CMake superbuild
A superbuild is an approach in which a build system not only builds the main project, but also its dependencies, as part of the same build process. This post builds on top of the previous one and explores ways to achieve this with CMake.
TL;DR: In my opinion, a superbuild should act as a wrapper around a project and not impose any specific dependency management approach on users. However, with CMake I find that it introduces unnecessary indirections and overhead, and therefore superbuilds should not be used. I provide a small example of a CMake superbuild here.
You may already have a superbuild
If you manage your dependencies with add_subdirectory
, it is already a
superbuild. But it has downsides, as explained
in the previous post.
What if a dependency does not support CMake?

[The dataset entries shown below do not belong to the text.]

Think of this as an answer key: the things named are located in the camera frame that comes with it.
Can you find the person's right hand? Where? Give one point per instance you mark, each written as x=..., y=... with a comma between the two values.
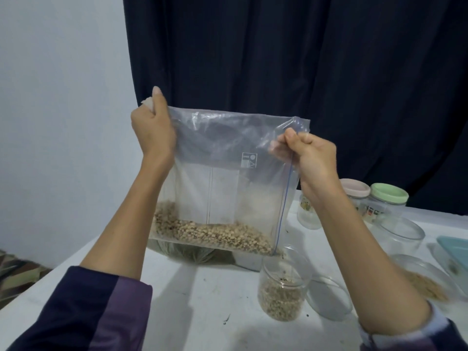
x=314, y=168

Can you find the person's left hand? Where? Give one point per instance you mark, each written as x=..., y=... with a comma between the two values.
x=153, y=135

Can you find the transparent jar blue lid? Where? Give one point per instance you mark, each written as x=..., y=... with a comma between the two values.
x=307, y=212

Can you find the transparent jar pink lid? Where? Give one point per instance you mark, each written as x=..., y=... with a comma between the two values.
x=355, y=188

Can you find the transparent jar green lid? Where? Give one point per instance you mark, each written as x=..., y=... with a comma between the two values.
x=389, y=193

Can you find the clear zip bag of black-eyed peas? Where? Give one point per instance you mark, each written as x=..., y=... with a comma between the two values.
x=219, y=179

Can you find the clear bag with green beans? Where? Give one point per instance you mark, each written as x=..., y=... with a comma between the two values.
x=179, y=252

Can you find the clear round lid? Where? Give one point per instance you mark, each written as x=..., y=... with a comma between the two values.
x=329, y=299

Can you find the pile of yellow soybeans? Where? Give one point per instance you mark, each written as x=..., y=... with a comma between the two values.
x=428, y=286

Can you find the person's left forearm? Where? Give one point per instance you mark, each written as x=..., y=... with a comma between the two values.
x=117, y=245

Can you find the person's right forearm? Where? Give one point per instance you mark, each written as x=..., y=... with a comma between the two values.
x=373, y=274

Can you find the dark navy curtain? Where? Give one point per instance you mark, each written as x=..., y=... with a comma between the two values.
x=292, y=62

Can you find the teal lidded plastic container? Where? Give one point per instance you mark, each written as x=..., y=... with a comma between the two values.
x=457, y=253

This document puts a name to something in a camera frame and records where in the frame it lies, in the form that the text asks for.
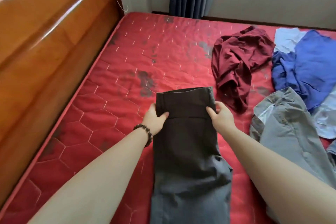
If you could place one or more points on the dark blue shirt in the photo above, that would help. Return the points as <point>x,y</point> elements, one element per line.
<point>315,69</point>

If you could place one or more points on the person's left forearm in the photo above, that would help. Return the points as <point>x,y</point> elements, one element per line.
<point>92,184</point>

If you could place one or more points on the person's right hand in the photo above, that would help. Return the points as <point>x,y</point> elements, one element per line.
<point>224,120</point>

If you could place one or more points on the person's left hand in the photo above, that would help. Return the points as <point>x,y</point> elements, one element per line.
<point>153,121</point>

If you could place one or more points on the light blue shirt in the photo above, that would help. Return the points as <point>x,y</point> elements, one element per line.
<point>325,121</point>

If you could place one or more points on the light grey trousers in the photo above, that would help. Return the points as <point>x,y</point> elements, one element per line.
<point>286,132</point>

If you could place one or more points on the maroon shirt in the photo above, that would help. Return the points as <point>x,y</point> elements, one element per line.
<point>236,61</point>

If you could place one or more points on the dark grey trousers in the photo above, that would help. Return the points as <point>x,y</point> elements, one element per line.
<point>183,166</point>

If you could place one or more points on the person's right forearm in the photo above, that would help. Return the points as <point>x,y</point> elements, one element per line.
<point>275,179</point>

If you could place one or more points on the red quilted mattress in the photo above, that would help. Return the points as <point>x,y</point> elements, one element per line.
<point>105,100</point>

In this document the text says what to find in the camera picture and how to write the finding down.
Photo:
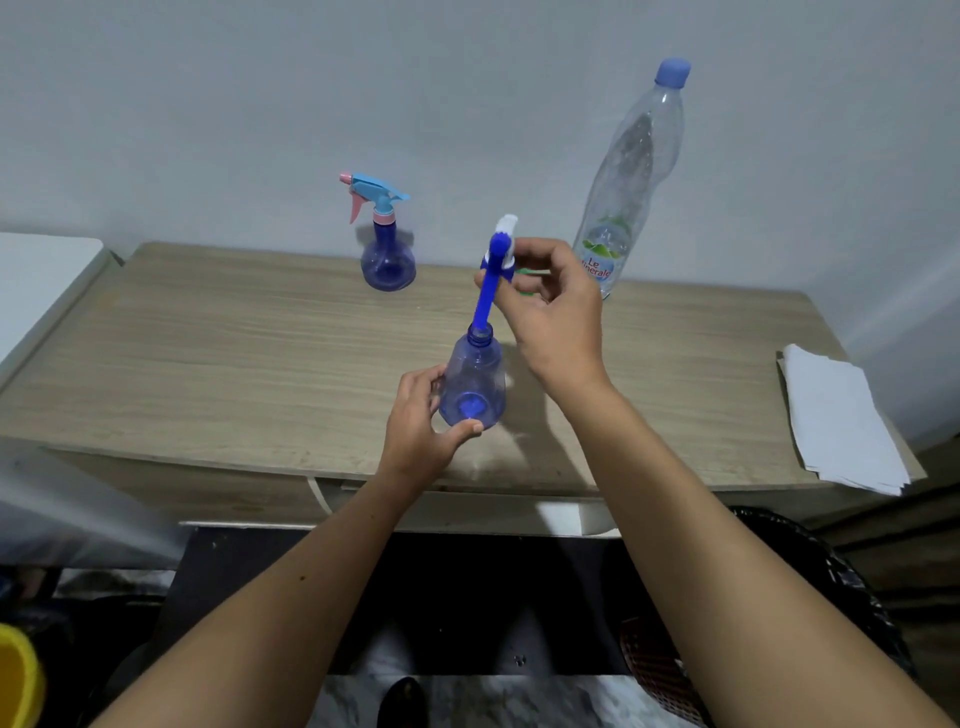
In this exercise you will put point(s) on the person's left hand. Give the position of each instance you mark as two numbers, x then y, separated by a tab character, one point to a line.
412	450

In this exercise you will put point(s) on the person's right hand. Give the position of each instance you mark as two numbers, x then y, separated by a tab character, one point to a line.
562	337

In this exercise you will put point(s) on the white blue trigger sprayer head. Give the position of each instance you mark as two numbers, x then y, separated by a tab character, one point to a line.
487	292

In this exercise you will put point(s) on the blue spray bottle body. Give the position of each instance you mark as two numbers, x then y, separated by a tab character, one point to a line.
476	375

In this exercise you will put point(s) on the clear plastic water bottle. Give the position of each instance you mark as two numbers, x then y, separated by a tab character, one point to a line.
630	180

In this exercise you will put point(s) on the round blue spray bottle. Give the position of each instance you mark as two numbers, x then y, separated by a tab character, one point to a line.
388	262

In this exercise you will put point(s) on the light blue bottle cap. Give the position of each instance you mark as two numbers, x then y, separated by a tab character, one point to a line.
673	73

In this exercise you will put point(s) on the person's right forearm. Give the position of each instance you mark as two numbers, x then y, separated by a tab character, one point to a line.
720	585

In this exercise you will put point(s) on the person's left forearm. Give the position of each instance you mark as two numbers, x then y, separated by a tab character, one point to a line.
285	615

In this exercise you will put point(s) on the stack of white paper sheets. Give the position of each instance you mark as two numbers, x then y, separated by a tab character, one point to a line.
840	420

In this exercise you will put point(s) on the black trash bin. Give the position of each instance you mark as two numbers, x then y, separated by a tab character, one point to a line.
825	570

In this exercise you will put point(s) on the white side table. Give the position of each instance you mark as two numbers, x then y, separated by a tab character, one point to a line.
37	300

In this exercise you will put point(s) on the brown curtain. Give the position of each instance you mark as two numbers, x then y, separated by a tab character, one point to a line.
930	525

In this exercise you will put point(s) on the yellow plastic bucket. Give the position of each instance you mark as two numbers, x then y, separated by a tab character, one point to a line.
16	682

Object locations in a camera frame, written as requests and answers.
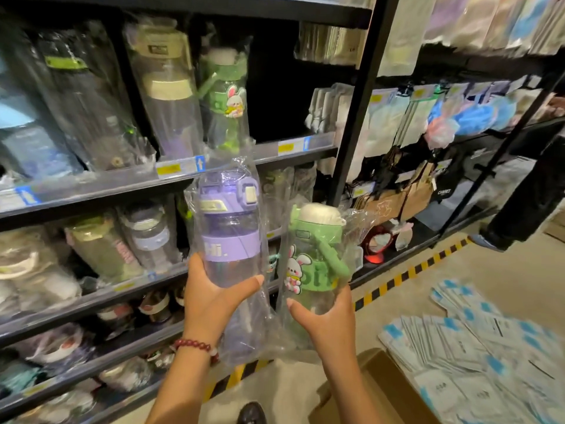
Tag person's left hand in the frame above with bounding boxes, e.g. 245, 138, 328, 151
183, 253, 265, 349

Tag person's right hand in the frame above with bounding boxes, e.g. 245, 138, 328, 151
285, 284, 358, 363

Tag brown cardboard box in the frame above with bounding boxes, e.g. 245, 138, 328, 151
308, 347, 442, 424

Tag purple Hi bottle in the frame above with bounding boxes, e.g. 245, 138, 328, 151
183, 138, 292, 367

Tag green strap bottle white cap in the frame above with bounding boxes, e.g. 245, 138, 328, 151
273, 200, 376, 349

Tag blue bottle cream lid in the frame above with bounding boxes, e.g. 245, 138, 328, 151
117, 200, 182, 274

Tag green lid bottle pink handle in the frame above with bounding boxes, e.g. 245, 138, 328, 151
65, 214, 147, 283

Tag purple strap bottle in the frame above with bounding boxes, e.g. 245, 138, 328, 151
260, 167, 297, 234

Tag black metal store shelving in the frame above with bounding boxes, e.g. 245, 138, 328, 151
0, 0, 565, 424

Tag green rabbit bottle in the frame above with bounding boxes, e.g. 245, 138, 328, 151
196, 35, 252, 155

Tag clear bottle green ring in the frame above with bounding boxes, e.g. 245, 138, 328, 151
35, 21, 158, 173

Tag blue bottle with straw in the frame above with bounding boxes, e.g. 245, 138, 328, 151
0, 52, 85, 181

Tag person's black left shoe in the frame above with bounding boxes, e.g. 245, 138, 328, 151
237, 401, 268, 424

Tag red round mirror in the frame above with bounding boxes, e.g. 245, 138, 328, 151
363, 227, 396, 264

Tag white oval mirror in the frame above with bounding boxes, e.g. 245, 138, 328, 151
394, 220, 414, 252

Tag pile of white blue sheets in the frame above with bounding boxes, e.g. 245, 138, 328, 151
377, 277, 565, 424

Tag brown tote bag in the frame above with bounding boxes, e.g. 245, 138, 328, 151
399, 161, 438, 221
353, 189, 409, 228

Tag black hanging bags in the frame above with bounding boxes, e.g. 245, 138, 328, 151
375, 143, 468, 206

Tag grey flat pack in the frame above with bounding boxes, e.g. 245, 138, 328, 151
417, 154, 537, 233

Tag row of hanging pastel pouches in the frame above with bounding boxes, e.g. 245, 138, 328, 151
366, 81, 442, 157

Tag white hanging cloth packs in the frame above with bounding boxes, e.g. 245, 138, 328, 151
304, 81, 371, 184

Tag blue pink fluffy sponges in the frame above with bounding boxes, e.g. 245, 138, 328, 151
423, 90, 517, 151

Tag rows of shiny tan packs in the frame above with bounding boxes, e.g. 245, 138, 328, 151
294, 21, 367, 67

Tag row of large pale pouches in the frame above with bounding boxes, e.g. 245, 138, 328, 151
379, 0, 565, 78

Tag red bead bracelet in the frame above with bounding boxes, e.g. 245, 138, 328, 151
171, 339, 220, 366

What if the user wants to use a package manager instead of building the
dependencies? Not to mention that a clean build will require rebuilding all
the dependencies.
The find_package
strategy, however, is not a superbuild itself (that’s the point, after all: it should
delegate the dependency management). But it can be used in a superbuild; let’s see how.
Treat your project like a dependency
The idea is simple: write a script that will build the dependencies
(in the right order), and then the main project. At the point where the
main project is being built, CMake will find the dependencies that were
just built with find_package
.
Because it stays completely out of the main project, it can be written
in any language: shell, Python, or CMake.
With a shell script
Let us consider a simple example where our main project (main
) has
two dependencies: depA
(using Automake) and depB
(using CMake).
Our main project depends on both, and depB
depends on depA
.
The superbuild shell script (let’s call it build.sh
) would live in the
parent directory w.r.t. main
, like so:
.
├── build.sh
└── main
└── CMakeLists.txt
Note that main
is a completely standard, standalone CMake project.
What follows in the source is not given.